Richard D. Hansen is a distinguished American archaeologist and currently Adjunct Professor of Anthropology at the University of Utah in Salt Lake City. He previously has been an Affiliate Research Professor and Senior Scientist at the Institute for Mesoamerican Research in the Department of Anthropology at Idaho State University and an Associate Scientist (Level IV) at the Institute of Geophysics and Planetary Physics at UCLA. Hansen is a specialist on the ancient Maya civilization and also a director of the Mirador Basin Project, which investigates the mainly unexplored territory in the northern Petén Basin of Guatemala.[1][2]

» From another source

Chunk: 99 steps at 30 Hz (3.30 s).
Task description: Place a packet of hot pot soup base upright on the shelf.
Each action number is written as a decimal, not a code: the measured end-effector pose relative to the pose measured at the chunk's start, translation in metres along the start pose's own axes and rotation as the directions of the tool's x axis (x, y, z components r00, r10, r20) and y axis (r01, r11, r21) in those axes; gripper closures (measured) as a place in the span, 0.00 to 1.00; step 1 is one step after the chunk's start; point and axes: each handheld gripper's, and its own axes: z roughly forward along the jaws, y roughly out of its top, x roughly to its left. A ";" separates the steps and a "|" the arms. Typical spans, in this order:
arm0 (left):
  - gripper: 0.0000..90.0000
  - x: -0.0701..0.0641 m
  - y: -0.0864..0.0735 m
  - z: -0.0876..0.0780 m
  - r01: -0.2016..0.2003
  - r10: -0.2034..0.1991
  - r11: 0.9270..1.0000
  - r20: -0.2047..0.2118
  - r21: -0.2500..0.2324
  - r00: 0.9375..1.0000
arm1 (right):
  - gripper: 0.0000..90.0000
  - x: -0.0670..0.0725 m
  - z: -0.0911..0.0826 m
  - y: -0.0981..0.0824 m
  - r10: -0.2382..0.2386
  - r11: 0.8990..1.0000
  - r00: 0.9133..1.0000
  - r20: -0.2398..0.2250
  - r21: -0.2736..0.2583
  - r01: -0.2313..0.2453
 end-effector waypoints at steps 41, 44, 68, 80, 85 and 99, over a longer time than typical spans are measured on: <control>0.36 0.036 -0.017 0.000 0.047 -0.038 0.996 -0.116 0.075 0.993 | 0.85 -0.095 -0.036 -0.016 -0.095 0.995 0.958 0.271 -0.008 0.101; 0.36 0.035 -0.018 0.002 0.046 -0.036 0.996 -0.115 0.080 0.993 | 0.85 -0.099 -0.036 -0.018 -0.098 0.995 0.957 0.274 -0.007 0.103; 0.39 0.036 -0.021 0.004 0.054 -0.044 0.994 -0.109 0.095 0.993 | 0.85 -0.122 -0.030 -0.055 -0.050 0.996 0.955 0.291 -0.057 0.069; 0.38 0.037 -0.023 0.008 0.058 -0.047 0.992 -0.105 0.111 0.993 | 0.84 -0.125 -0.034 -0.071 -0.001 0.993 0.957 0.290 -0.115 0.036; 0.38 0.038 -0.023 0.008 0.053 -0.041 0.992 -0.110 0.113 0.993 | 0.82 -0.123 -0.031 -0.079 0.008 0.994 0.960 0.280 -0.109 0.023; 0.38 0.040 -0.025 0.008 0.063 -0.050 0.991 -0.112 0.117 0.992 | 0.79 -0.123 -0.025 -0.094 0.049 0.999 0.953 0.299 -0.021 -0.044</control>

He had worked in the Mesoamerican region and early Maya civilization. In 1989, discoveries by Hansen and his colleagues established the idea that ancient Maya societies had centralized governments far earlier than once supposed, building several massive centers as early as 1000-600 B.C. Hansen also identified data for an extensive collapse of the Preclassic Maya about 150 A.D. The Classic Maya cultural history lasted for another 600 years, ending around 850 A.D., with the collapse of the use of ceremonial centers in what are now parts of Guatemala, Honduras and Mexico. In March 2017, Hansen received the prestigious Order of the Quetzal[3] from Guatemalan President Jimmy Morales and Minister of Culture Jose Luis Chea in a national ceremony in the National Palace of Guatemala. He had previously received (in 2005) the National Order of Cultural Heritage from Guatemalan President Oscar Berger at the National Palace. He has received numerous additional national and international awards for his work in northern Guatemala [4]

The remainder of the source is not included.